Les 32 mesures préconisées par le rapport visent à restaurer cette confiance, notamment vis-à-vis de la vaccination, qui a été « mise à mal », lors de la pandémie. Jean-Pierre Door propose des états généraux de la vaccination sur le modèle de ceux de la bioéthique. De même, il suggère de renforcer la place de la vaccinologie dans les études médicales. À propos de la vaccination, Marie-Christine Blandin a regretté que la mise en œuvre ait été confiée au ministère de l’Intérieur avec pour conséquence de mettre à l’écart les médecins généralistes, « qui n’ont pas contribué à faire de la pédagogie » ou à repérer les personnes vulnérables qui devaient bénéficier de la vaccination. La sénatrice regrette aussi une « gestion autoritaire », avec quelques couacs, comme celui du médecin qu’on est venu chercher avec des gendarmes, confondant « réquisition militaire et réquisition médicale », souligne-t-elle. Le conditionnement des vaccins en multidoses (10) a aussi contribué à la mise hors jeu des médecins. Selon l’OPECST, les vaccins en unidose devraient être la règle et le vaccin multidose réservé en cas de réelle pandémie aux campagnes d’urgence.
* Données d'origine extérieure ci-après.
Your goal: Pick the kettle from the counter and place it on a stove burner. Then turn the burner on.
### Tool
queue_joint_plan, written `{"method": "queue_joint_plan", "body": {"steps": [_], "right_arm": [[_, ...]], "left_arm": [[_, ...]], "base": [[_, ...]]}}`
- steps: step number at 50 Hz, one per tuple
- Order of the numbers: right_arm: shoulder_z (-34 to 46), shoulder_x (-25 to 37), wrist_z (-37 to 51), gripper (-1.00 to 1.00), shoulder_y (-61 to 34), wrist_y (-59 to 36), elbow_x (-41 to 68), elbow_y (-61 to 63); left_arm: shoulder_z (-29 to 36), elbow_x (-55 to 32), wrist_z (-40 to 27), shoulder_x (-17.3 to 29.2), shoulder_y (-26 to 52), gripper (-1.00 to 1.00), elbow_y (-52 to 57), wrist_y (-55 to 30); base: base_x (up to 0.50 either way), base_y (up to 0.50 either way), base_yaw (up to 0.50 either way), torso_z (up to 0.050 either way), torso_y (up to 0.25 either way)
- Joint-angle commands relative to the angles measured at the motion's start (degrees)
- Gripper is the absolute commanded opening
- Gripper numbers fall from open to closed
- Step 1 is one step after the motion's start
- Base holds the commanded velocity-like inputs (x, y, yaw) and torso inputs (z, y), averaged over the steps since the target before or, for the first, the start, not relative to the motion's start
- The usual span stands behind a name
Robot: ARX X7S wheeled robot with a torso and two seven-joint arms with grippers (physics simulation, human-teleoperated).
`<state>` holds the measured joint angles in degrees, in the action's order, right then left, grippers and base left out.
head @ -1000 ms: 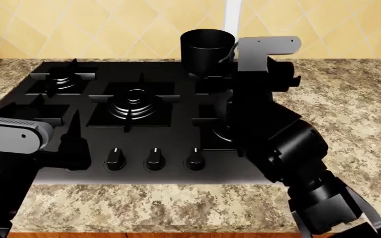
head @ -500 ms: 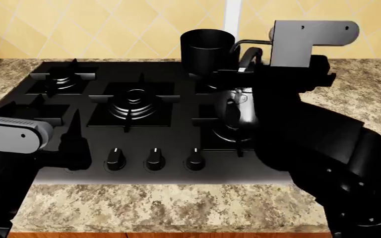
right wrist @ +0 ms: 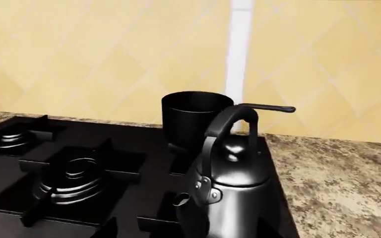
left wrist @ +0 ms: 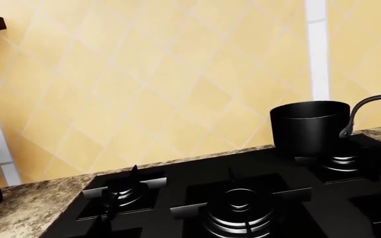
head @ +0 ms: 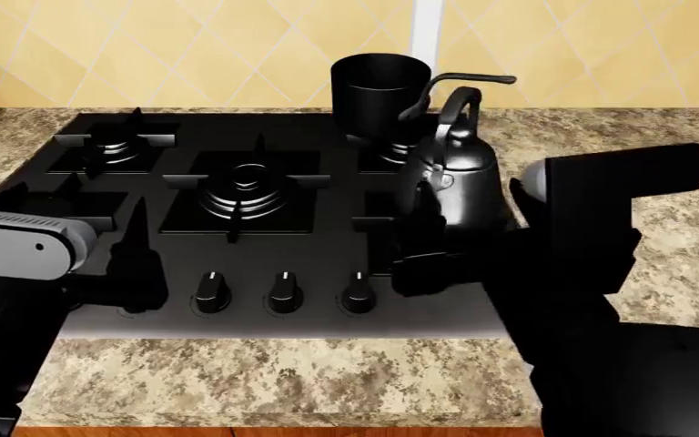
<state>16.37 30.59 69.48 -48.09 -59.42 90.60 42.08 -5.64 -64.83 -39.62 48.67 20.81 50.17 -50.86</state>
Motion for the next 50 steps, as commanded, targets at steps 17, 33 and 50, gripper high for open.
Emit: {"method": "queue_joint_plan", "body": {"steps": [17,33,50], "right_arm": [[-2.9,-0.6,-6.8,1.0,20.3,3.7,-4.7,7.5],[4.4,-5.4,-11.5,1.0,20.0,1.2,-14.0,2.1],[9.1,-10.3,-17.5,1.0,18.7,3.7,-22.1,-5.9]], "left_arm": [[0.6,0.4,0.0,-0.1,-0.3,1.0,-0.1,0.6],[1.3,2.6,1.3,-0.7,-1.9,1.0,-0.8,2.1],[1.7,3.7,1.9,-0.8,-2.9,1.0,-1.5,2.9]], "base": [[0.0,0.0,0.0,0.0,0.0],[0.0,0.0,0.0,0.0,0.0],[0.0,0.0,0.0,0.0,0.0]]}}
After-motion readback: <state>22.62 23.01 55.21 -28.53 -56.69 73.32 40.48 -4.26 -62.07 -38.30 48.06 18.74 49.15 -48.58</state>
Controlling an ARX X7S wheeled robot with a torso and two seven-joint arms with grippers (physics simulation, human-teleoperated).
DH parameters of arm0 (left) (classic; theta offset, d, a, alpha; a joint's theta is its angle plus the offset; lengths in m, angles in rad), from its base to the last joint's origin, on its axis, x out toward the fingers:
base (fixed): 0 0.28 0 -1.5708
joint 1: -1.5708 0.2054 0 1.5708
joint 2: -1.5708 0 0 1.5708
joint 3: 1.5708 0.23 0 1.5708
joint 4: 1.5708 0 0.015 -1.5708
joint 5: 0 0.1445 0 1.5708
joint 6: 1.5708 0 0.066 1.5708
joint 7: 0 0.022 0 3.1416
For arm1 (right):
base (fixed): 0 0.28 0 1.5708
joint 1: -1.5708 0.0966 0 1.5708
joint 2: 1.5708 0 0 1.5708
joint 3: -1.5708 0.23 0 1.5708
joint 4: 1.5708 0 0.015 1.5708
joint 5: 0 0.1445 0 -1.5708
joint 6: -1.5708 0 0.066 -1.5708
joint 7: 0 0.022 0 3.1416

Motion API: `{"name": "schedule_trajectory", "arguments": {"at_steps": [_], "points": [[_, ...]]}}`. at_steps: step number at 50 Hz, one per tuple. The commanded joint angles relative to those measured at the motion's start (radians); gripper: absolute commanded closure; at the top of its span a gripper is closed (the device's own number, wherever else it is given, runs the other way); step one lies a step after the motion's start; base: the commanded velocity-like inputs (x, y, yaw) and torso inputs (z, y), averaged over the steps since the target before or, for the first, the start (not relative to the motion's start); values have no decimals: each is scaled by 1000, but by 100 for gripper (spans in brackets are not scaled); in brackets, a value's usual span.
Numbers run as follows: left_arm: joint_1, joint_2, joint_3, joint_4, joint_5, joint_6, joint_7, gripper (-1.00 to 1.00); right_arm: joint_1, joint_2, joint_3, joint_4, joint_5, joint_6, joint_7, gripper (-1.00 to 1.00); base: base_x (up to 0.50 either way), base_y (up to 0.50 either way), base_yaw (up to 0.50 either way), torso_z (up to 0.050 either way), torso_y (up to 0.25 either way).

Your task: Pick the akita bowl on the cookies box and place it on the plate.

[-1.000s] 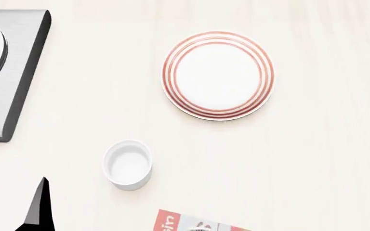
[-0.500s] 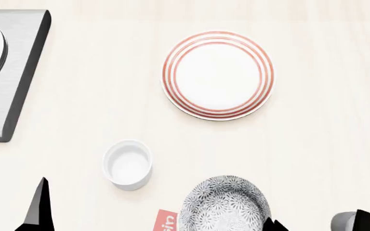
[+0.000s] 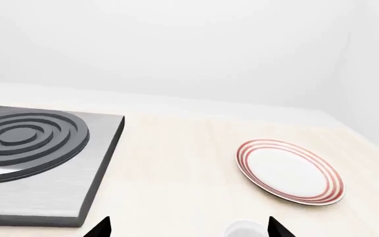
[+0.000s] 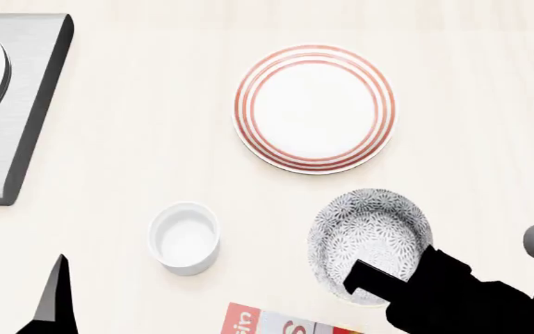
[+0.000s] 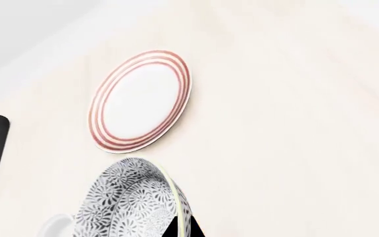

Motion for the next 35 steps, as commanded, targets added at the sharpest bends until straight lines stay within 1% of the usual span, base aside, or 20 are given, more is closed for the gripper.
{"name": "schedule_trajectory", "arguments": {"at_steps": [1, 7, 24, 33, 35], "points": [[-6, 19, -30, -5, 8, 7, 15, -100, 55, -56, 89, 121, 116, 21, -137, 100, 0, 0, 0, 0, 0], [-7, 19, -29, -11, 6, 12, 16, -100, 41, -119, 125, 208, 187, 7, -196, 100, 0, 0, 0, 0, 0], [-9, 13, -29, -6, -3, 8, 8, -100, 25, -225, 233, 407, 373, 10, -330, 100, 0, 0, 0, 0, 0], [-10, 8, -30, -2, -11, 4, 4, -100, 20, -296, 280, 534, 459, 50, -392, 100, 0, 0, 0, 0, 0], [-10, 8, -29, -5, -10, 6, 3, -100, 19, -326, 293, 584, 485, 66, -410, 100, 0, 0, 0, 0, 0]]}}
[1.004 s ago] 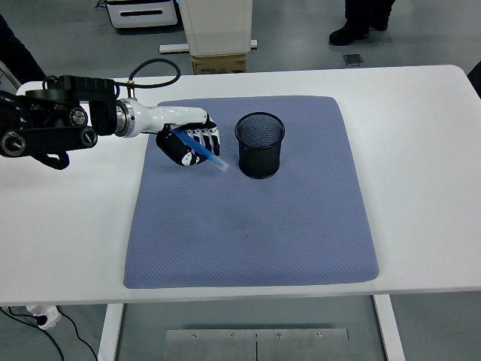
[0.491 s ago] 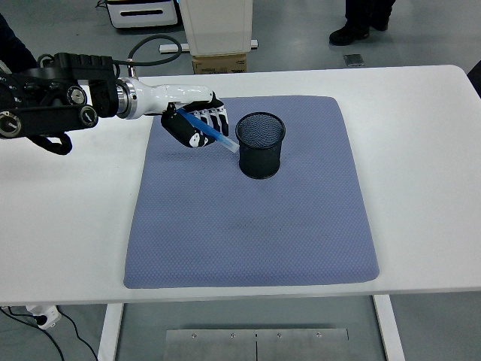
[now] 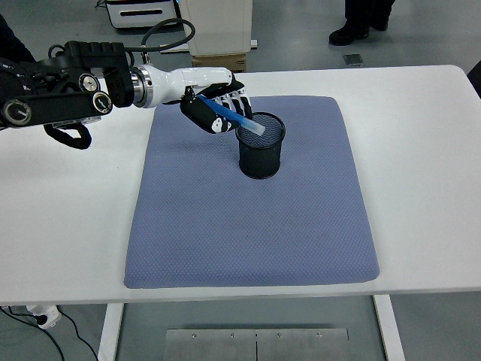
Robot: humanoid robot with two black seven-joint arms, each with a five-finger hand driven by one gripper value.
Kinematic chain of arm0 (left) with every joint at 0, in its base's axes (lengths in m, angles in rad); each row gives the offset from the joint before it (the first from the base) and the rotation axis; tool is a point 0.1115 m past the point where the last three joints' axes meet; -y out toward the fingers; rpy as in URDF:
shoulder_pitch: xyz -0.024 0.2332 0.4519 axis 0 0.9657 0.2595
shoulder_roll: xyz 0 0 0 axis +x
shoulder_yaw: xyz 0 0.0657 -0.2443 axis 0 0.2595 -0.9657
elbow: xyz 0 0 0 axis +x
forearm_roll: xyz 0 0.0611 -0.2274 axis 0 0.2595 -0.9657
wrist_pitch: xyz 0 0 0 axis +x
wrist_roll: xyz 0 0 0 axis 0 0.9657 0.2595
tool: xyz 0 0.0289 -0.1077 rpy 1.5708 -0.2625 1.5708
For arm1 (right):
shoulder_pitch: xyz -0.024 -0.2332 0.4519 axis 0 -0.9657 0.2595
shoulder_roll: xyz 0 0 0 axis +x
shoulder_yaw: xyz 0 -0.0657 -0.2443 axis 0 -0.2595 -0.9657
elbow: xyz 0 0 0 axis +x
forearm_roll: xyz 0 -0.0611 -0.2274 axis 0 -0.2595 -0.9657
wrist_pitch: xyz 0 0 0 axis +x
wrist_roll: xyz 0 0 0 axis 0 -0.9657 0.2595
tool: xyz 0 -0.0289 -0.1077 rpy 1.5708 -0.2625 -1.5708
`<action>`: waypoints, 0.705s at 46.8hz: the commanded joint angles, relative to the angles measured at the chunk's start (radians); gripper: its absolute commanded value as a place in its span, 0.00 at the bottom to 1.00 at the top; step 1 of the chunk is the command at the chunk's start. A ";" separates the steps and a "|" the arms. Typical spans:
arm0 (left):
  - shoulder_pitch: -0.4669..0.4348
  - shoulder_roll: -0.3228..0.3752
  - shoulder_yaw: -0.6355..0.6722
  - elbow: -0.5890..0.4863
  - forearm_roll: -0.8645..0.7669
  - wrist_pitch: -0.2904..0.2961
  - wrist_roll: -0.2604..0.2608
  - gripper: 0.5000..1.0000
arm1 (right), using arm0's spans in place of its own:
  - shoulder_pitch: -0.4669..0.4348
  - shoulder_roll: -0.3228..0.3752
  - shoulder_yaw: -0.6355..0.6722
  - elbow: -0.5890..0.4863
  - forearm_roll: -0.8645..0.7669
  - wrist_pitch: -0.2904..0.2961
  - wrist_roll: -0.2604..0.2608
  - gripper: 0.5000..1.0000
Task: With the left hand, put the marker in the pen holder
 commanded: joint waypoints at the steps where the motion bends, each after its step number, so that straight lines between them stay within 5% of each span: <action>1: 0.025 -0.009 -0.035 0.018 -0.003 -0.002 0.000 0.00 | 0.000 0.000 0.000 0.000 0.000 0.000 0.000 1.00; 33: 0.226 -0.121 -0.262 0.141 -0.007 0.006 0.010 0.00 | 0.000 0.000 0.000 0.000 0.000 0.000 0.000 1.00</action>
L’Office souhaite que plus de flexibilité soit donnée au plan national Pandémie, qui devra s’appuyer sur les professions médicales mais aussi les chercheurs en sciences sociales et les associations de malades, lesquels devront être associés à l’élaboration des décisions.

L’OMS dans sa tour d’ivoire.

La sénatrice propose également que les différentes phases du plan Pandémie soient redéfinies et que le critère de létalité soit restauré. « Le fait que l’OMS change de définition de la pandémie n’a pas favorisé la confiance », regrette Marie-Christine Blandin. Le rapport recommande, par ailleurs, de « sortir du cercle contraignant du niveau 6 de l’OMS, pour éviter qu’il conditionne l’obligation pour les firmes de fabriquer des vaccins et l’autorisation pour les États de vacciner ». En effet, rappelle la parlementaire, « les contrats de précommande signés en 2005 auprès des firmes indiquaient que les pays pourraient déclencher la commande de vaccins dès que l’OMS passerait au niveau 6. Ce qui introduit une articulation entre la proclamation du niveau d’alerte et le démarrage de la fabrication des vaccins ». Concernant l’expertise, elle estime que l’instance prévue lors du Grenelle I, mais toujours non créée, devrait aider à plus de d’indépendance et à plus de transparence. L’OMS est, là aussi, particulièrement visée, puisque les rapporteurs jugent qu’il faut exiger « davantage de transparence et de distance vis-à-vis des firmes pharmaceutiques ». D’une manière générale, « l’OMS doit sortir de sa tour d’ivoire et se rendre compte qu’elle doit faire avec l’opinion publique », insiste Jean-Pierre Door.

En ce qui concerne la gestion de l’épidémie en France, les deux rapporteurs se prononcent sur un pilotage unique de la crise et proposent la création d’un Haut Conseil de lutte contre le risque épidémique ou biologique, qui serait une section du Haut Conseil de santé publique. « En effet, une certaine méconnaissance de ce risque existe au sein du HCSP », relève Jean-Pierre Door.

Soutenir la recherche.

Le rapport insiste enfin sur le développement de la recherche afin d’améliorer la fiabilité des données. « Nous nous sommes aperçus que l’impact de la vaccination sur l’épidémie (effet barrière) qui détermine le pourcentage de personnes à vacciner ne faisait pas l’objet d’un consensus, même si beaucoup admettent une proportion de 30 % », note la sénatrice des verts. Une des leçons de l’épidémie A(H1N1)v est que « des financements doivent être prêts à être mobilisés pour soutenir la recherche en cas de besoin », note Jean-Pierre Door.

En a-t-on trop fait ? Les deux rapporteurs ont une analyse différente de la question. « Je vois mal un gouvernement faire différemment compte tenu de ce qui se fait partout ailleurs », estime Jean-Pierre Door, qui rappelle que tous les gouvernements européens, exceptés la Pologne, ont adopté des stratégies similaires. Marie-Christine Blandin souligne le climat de « vigilance exacerbée » qui a conduit à une « politique du pire », notamment en ce qui concerne la commande de vaccins.